R for Data Analysis

Submit Attendance: link

Files for today: data.frames | data.table | tidyverse

Data.frames are an extremely useful object for analysis
- You can think of them as an Excel table
- However, they are list objects in R with certain constraints and special properties
- Each element of the list (ie column of a data.frame) is a vector of the same length
- These vectors (ie data.frame columns) can store values of different types
To subset a data.frame, use the list and vector subsetting operations already discussed
To add a new column, syntax is the same as adding a new list element
Sorting is simply subsetting the dataframe with all rows (in a different order) returned
Common analytic operations
- Use aggregate() to perform a common split-apply-combine summary analysis
- Use merge() to combine multiple data.frames based on the values of select key columns
Categorical variables are called “factors” in R
- Offer efficient storage when the number of levels (values of the categorical variable) is much fewer than the number of rows of the data.frame
- Many algorithms handle them appropriately, eg, gender in the linear regression lm(height ~ weight + gender)

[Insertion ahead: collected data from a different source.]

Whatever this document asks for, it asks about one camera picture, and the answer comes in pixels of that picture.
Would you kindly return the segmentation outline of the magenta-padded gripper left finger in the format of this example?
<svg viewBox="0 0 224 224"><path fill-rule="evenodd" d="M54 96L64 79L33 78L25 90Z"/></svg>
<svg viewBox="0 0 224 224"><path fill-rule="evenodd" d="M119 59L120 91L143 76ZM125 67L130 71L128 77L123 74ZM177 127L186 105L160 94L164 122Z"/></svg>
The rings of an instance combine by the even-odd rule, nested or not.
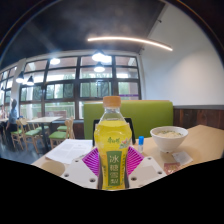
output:
<svg viewBox="0 0 224 224"><path fill-rule="evenodd" d="M98 150L94 148L84 157L74 159L61 177L81 187L97 189L99 175L99 153Z"/></svg>

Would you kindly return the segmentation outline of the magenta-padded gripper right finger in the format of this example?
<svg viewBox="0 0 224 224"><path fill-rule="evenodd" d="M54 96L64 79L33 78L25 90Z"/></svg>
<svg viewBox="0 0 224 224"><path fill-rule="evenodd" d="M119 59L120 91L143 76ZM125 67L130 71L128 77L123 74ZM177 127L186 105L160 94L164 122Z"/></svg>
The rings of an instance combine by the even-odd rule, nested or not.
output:
<svg viewBox="0 0 224 224"><path fill-rule="evenodd" d="M125 178L125 186L128 189L143 187L165 176L166 173L153 157L144 157L136 149L129 147Z"/></svg>

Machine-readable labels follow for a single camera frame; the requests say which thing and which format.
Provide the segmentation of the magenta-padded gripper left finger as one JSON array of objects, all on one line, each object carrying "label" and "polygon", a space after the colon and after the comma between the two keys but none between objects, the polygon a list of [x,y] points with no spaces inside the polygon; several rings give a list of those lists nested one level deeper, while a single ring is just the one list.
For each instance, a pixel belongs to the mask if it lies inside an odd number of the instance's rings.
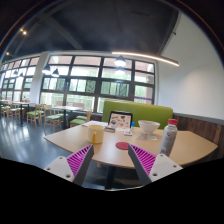
[{"label": "magenta-padded gripper left finger", "polygon": [[93,155],[94,147],[90,144],[68,157],[57,157],[44,170],[81,186]]}]

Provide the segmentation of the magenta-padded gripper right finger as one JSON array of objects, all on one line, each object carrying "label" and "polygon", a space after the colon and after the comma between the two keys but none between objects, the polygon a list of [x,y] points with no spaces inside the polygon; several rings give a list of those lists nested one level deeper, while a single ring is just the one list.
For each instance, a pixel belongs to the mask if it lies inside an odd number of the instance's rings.
[{"label": "magenta-padded gripper right finger", "polygon": [[142,185],[147,185],[182,169],[165,154],[154,155],[135,145],[128,146],[128,154]]}]

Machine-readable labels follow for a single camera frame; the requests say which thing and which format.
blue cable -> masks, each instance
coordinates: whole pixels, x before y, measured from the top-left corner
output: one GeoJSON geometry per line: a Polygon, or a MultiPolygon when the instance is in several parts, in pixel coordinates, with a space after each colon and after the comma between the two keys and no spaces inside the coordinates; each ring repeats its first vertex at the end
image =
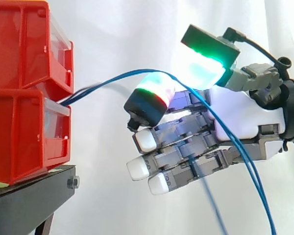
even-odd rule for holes
{"type": "Polygon", "coordinates": [[[239,151],[239,153],[241,154],[241,157],[247,167],[247,170],[252,178],[252,181],[259,193],[259,196],[261,198],[261,201],[264,205],[267,217],[269,219],[269,223],[270,223],[270,228],[271,228],[271,234],[272,235],[276,235],[276,230],[275,230],[275,226],[273,223],[273,219],[269,210],[269,205],[265,196],[265,191],[263,189],[262,183],[261,183],[261,179],[260,176],[258,174],[257,168],[254,164],[254,162],[252,161],[251,157],[249,156],[249,154],[247,153],[246,149],[244,148],[242,142],[229,130],[229,128],[222,122],[222,120],[219,118],[219,116],[211,109],[211,107],[209,106],[209,104],[202,98],[202,96],[200,94],[198,94],[194,89],[184,85],[183,83],[181,83],[175,76],[171,75],[170,73],[161,71],[161,70],[153,70],[153,69],[142,69],[142,70],[133,70],[130,72],[126,72],[123,73],[119,76],[116,76],[114,78],[111,78],[99,85],[93,86],[89,89],[87,89],[86,91],[76,95],[73,98],[68,98],[67,100],[63,101],[61,104],[64,106],[70,105],[80,99],[82,99],[83,97],[87,96],[88,94],[90,94],[91,92],[97,90],[98,88],[109,84],[111,82],[115,82],[118,81],[120,79],[129,77],[129,76],[134,76],[134,75],[138,75],[141,73],[147,73],[147,72],[163,72],[165,74],[167,74],[168,76],[170,76],[173,80],[175,80],[176,82],[178,82],[180,85],[182,85],[183,87],[185,87],[190,93],[192,93],[199,101],[201,101],[203,103],[204,106],[206,106],[206,108],[210,111],[210,113],[215,117],[215,119],[217,120],[217,122],[220,124],[220,126],[224,129],[225,133],[228,135],[228,137],[230,138],[230,140],[233,142],[234,146],[237,148],[237,150],[239,151]]]}
{"type": "Polygon", "coordinates": [[[215,199],[214,199],[214,197],[213,197],[213,195],[212,195],[212,193],[211,193],[211,191],[209,189],[208,183],[206,181],[205,175],[203,174],[203,172],[201,170],[200,165],[197,165],[195,163],[195,159],[194,159],[194,157],[192,155],[189,156],[189,163],[190,163],[191,169],[194,168],[193,171],[195,171],[195,174],[197,176],[199,176],[200,179],[201,179],[202,185],[203,185],[203,187],[205,189],[205,192],[206,192],[206,194],[208,196],[208,199],[210,201],[210,205],[212,206],[212,208],[215,211],[215,214],[216,214],[216,217],[217,217],[217,221],[219,223],[219,227],[220,227],[222,233],[224,235],[228,235],[228,232],[227,232],[227,230],[225,228],[225,225],[224,225],[224,222],[222,220],[220,211],[219,211],[218,206],[217,206],[217,204],[215,202],[215,199]]]}

plastic bin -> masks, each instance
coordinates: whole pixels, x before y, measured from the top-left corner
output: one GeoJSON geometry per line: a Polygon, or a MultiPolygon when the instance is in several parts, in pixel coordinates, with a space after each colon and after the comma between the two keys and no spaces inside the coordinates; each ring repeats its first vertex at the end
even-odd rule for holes
{"type": "Polygon", "coordinates": [[[39,90],[0,90],[0,182],[13,185],[70,160],[71,110],[39,90]]]}
{"type": "Polygon", "coordinates": [[[54,101],[73,93],[73,44],[47,2],[0,0],[0,88],[35,88],[54,101]]]}

white fabric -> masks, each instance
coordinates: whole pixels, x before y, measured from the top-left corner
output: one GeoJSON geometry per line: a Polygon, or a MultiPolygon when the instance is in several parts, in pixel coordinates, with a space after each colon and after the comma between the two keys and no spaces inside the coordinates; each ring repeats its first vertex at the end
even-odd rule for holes
{"type": "MultiPolygon", "coordinates": [[[[294,77],[294,0],[50,0],[74,42],[75,89],[138,68],[174,71],[189,23],[222,35],[228,26],[275,56],[289,56],[294,77]]],[[[248,45],[237,65],[267,62],[248,45]]],[[[133,182],[126,163],[139,155],[123,105],[143,76],[102,88],[73,105],[72,160],[80,188],[55,214],[52,235],[218,235],[200,181],[161,196],[133,182]]],[[[279,235],[294,235],[294,147],[258,163],[279,235]]],[[[207,177],[230,235],[269,235],[244,165],[207,177]]]]}

black cable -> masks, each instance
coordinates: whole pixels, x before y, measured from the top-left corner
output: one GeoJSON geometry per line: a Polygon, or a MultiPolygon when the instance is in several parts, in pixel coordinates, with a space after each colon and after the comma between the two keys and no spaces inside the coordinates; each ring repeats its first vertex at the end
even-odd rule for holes
{"type": "Polygon", "coordinates": [[[222,37],[232,43],[241,42],[241,43],[249,44],[253,48],[257,49],[259,52],[261,52],[263,55],[265,55],[272,62],[274,62],[274,65],[277,66],[279,72],[286,71],[292,65],[290,59],[288,59],[286,57],[281,57],[279,59],[276,59],[273,55],[271,55],[263,47],[261,47],[259,44],[255,43],[253,40],[249,39],[245,34],[243,34],[242,32],[240,32],[236,29],[233,29],[230,27],[227,28],[222,37]]]}
{"type": "Polygon", "coordinates": [[[249,45],[251,45],[253,48],[257,49],[258,51],[260,51],[268,59],[270,59],[275,65],[277,65],[278,68],[287,70],[287,69],[289,69],[291,67],[290,64],[286,65],[286,64],[283,64],[282,62],[280,62],[279,60],[277,60],[273,55],[271,55],[268,51],[266,51],[259,44],[255,43],[253,40],[250,40],[249,38],[245,37],[245,38],[243,38],[242,41],[249,44],[249,45]]]}

screw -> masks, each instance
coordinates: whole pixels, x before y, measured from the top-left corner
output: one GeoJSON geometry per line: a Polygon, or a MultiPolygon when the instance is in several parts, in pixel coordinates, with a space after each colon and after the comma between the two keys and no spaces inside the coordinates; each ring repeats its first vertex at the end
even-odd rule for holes
{"type": "Polygon", "coordinates": [[[79,176],[73,176],[68,179],[68,188],[76,189],[79,187],[79,176]]]}

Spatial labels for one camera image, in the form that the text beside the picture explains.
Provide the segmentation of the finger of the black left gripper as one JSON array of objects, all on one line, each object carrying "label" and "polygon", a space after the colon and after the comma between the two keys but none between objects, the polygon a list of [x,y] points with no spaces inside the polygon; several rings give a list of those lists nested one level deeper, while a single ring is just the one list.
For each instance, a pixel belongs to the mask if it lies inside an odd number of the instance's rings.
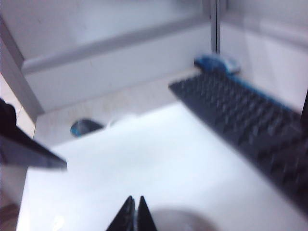
[{"label": "finger of the black left gripper", "polygon": [[67,169],[65,160],[26,135],[16,124],[15,108],[0,100],[0,163],[7,166]]}]

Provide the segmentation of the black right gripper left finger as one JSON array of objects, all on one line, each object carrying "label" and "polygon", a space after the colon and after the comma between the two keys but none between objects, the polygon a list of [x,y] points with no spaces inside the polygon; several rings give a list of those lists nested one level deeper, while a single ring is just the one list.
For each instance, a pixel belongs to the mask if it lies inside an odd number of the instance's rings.
[{"label": "black right gripper left finger", "polygon": [[108,226],[107,231],[133,231],[134,215],[135,201],[132,196],[129,196]]}]

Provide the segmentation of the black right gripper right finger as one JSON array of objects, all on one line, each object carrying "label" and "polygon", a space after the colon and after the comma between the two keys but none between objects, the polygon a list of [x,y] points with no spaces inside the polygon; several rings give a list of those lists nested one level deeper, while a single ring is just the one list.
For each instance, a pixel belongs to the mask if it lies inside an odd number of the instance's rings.
[{"label": "black right gripper right finger", "polygon": [[157,231],[154,220],[143,196],[140,197],[138,206],[138,230]]}]

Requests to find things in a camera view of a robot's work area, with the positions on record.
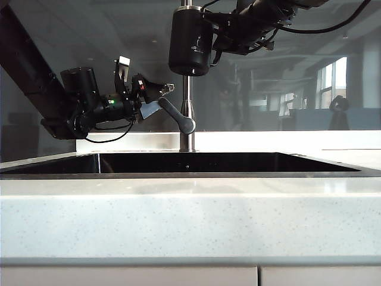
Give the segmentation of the left gripper clear-tipped finger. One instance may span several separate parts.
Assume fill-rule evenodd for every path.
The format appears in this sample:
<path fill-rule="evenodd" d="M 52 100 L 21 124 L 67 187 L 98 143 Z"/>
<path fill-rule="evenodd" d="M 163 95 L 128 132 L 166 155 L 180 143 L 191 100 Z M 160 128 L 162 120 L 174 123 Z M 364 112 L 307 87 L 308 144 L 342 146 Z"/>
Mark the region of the left gripper clear-tipped finger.
<path fill-rule="evenodd" d="M 163 97 L 175 90 L 175 84 L 172 83 L 151 83 L 149 85 L 150 97 Z"/>

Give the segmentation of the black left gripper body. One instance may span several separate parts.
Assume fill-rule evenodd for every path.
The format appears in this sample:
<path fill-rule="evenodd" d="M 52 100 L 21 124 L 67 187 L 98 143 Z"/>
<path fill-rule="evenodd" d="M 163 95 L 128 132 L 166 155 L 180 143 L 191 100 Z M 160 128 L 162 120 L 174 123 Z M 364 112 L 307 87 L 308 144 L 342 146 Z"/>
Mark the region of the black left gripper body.
<path fill-rule="evenodd" d="M 157 101 L 158 97 L 149 96 L 149 85 L 153 83 L 148 81 L 142 74 L 138 73 L 132 77 L 132 92 L 133 95 L 137 95 L 138 99 L 143 98 L 144 102 L 149 104 L 150 102 Z"/>

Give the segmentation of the left gripper grey-padded finger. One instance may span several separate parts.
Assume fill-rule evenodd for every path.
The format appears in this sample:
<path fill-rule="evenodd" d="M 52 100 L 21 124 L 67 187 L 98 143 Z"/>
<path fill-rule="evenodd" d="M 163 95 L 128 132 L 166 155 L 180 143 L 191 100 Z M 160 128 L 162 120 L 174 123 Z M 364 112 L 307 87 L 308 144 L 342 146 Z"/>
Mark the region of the left gripper grey-padded finger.
<path fill-rule="evenodd" d="M 149 116 L 153 115 L 160 109 L 160 105 L 158 101 L 153 101 L 147 104 L 146 102 L 142 102 L 142 106 L 140 108 L 141 118 L 143 120 L 147 119 Z"/>

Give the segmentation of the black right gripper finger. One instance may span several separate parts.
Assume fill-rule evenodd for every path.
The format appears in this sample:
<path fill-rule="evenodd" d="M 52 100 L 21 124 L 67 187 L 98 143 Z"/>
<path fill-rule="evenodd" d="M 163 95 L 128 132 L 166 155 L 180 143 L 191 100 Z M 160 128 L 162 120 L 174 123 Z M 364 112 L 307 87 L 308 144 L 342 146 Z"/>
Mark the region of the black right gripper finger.
<path fill-rule="evenodd" d="M 208 9 L 203 9 L 202 18 L 209 23 L 227 23 L 232 19 L 232 15 L 230 13 L 215 13 Z"/>
<path fill-rule="evenodd" d="M 212 45 L 212 49 L 215 51 L 234 54 L 235 42 L 233 39 L 229 38 L 217 38 Z"/>

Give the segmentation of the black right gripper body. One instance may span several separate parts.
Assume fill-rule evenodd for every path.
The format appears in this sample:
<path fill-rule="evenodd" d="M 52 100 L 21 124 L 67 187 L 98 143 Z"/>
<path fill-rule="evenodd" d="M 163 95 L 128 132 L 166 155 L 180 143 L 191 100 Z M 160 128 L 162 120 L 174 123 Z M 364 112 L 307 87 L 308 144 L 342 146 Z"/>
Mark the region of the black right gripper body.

R is generally fantastic at getting data in and out of R, but we’ll focus only on 2 common approaches:
- read.csv() brings data in, stored as a data.frame object
- write.csv() does exactly what you think
- save() write one or more objects to disk in an efficient R-specific storage format
- load() reads in saved objects

Data Table Overview
- Created by Matt Dowle, now maintained by others
- Check out its homepage here and be sure to read the vignettes!
- Mature, stable project that provides enhancements to the Base R data.frame object
- Provides concise syntax that is efficient to read and write
- Is fast, with many operations internally parrellelized
- Has no dependencies other than Base R.
Syntax dt[i,j,by] matches SQL commands: where, select, group by
- i subsets rows, no need to refer to dt$ or extra comma when requesting all columns in the subset, eg dt[i] not df[df$i,]
- j selects columns using list() or .(), or creates columns using :=
- aggregation occurs when a vector of grouping variable(s) is specified in by
- altogether this makes split-apply-combine a single, concise command
.SD and .SDcols are used to operate on multiple columns
Data Table also provides:
- a set of set_ convenience functions, my favorite is set_names()
- fast data input/out with fread() and fwrite()
- fast rolling joins

Tidyverse overview
- Created by Hadley Wickham, now assisted by Posit team
- A collection of R packages that share common principles and are designed to work together seamlessly
- Enhanced the Base R data.frame with the tibble
- Two stand-out packages are dplyr for common operations with data.frames and ggplot2 for plotting
- Tidyverse functions encourage pipe |> operations, which make code supremely readable and beginner-programmer-friendly
- Pipe is cmd + shift + m on Mac and ctrl + shift + m on Windows
dplyr verbs for working with data.frames/tibbles:
the 5 verbs and group_by
- 1. filter() selects rows
- 1. arrange() orders by row
- 1. select() chooses columns
- 1. mutate() creates new columns
- 1. summarize() with group_by() split-apply-combine aggregations
- You’ll stumble accross other gems such as distinct(), count(), sample_n(), transmute(), slice(), n(), etc.
Offers the best syntax for reshaping data from wide to long (or vice-versa) with pivot_wider() and pivot_longer()